- YOUR OBJECTIVE -
In the entries below, find the string "target" and return each line holding it.

- INPUT DATA -

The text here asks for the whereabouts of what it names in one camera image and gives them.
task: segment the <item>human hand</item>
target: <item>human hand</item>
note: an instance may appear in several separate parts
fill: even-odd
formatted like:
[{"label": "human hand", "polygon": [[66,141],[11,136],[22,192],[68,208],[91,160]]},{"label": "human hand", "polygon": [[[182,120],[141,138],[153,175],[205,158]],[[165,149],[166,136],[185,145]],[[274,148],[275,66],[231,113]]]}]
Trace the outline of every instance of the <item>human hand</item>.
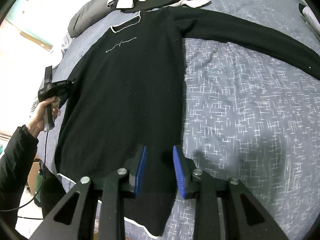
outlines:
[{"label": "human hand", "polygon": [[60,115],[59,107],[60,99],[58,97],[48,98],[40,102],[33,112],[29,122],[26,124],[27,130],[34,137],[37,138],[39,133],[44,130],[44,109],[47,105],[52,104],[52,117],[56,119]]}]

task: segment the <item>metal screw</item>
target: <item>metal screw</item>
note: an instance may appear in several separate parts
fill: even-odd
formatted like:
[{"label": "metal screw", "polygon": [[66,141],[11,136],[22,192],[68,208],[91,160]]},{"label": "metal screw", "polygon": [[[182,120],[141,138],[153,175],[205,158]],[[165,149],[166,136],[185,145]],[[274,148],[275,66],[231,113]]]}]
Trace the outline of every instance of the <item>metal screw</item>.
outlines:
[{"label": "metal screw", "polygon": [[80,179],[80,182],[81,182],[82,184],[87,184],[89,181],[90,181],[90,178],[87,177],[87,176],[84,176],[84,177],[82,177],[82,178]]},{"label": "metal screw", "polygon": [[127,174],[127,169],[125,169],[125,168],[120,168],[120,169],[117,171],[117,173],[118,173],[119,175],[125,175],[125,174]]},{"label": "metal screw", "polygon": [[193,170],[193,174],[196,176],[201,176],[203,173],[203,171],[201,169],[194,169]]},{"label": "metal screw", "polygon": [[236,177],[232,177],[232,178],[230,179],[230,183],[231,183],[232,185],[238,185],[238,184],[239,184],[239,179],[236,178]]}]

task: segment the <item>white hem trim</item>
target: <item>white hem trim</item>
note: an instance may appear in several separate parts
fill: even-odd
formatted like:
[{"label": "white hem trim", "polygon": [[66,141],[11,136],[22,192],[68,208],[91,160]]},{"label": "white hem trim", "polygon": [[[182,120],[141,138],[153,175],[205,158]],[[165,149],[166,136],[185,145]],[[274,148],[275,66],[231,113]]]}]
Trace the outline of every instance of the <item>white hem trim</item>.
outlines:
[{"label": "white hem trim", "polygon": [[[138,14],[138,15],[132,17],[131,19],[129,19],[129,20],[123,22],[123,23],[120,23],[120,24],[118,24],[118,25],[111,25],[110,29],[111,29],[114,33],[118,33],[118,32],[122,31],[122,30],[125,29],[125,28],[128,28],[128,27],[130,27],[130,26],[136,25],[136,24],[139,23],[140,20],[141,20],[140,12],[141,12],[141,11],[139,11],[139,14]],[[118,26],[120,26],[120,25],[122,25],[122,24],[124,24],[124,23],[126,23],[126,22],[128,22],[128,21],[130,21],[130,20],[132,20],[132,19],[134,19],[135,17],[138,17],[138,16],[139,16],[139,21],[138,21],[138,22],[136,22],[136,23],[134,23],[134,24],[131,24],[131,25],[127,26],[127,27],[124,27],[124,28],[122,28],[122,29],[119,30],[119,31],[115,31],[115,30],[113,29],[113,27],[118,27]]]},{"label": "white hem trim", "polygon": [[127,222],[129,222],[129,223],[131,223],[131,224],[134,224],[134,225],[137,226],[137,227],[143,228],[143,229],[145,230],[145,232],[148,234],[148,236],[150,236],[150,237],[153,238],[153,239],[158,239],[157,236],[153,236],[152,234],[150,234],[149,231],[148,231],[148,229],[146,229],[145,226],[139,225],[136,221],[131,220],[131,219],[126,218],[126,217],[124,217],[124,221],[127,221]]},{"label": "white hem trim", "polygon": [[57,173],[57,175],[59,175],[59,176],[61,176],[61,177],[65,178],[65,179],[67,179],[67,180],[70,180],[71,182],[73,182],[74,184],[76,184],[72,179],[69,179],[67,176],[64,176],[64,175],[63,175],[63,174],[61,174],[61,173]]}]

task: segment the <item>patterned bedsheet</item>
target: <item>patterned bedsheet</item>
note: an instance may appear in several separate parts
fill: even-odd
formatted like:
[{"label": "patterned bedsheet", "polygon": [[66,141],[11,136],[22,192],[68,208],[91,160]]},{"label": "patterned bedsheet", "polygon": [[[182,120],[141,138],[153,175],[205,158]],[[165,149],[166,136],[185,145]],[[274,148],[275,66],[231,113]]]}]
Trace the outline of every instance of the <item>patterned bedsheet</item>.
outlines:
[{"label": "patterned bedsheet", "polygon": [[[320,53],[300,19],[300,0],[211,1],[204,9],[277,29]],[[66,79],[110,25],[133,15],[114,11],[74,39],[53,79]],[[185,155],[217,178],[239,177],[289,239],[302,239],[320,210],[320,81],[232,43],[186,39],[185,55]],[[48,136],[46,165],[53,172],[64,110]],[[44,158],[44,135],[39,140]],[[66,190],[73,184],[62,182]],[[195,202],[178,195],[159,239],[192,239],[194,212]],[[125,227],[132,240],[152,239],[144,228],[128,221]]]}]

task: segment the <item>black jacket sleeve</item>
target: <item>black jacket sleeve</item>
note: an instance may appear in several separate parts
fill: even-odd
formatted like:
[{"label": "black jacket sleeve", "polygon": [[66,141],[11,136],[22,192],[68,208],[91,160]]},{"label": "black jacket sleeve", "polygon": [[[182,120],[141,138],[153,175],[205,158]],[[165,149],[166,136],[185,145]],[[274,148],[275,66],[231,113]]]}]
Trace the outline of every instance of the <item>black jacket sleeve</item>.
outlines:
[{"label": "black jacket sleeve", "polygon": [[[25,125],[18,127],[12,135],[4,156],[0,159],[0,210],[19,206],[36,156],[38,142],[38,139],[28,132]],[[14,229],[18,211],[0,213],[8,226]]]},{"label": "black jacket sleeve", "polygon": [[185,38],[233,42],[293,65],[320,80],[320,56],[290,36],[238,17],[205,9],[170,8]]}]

- ANSWER FOR THE TASK -
target: <item>human hand</item>
target: <item>metal screw</item>
target: <item>white hem trim</item>
target: <item>patterned bedsheet</item>
target: <item>black jacket sleeve</item>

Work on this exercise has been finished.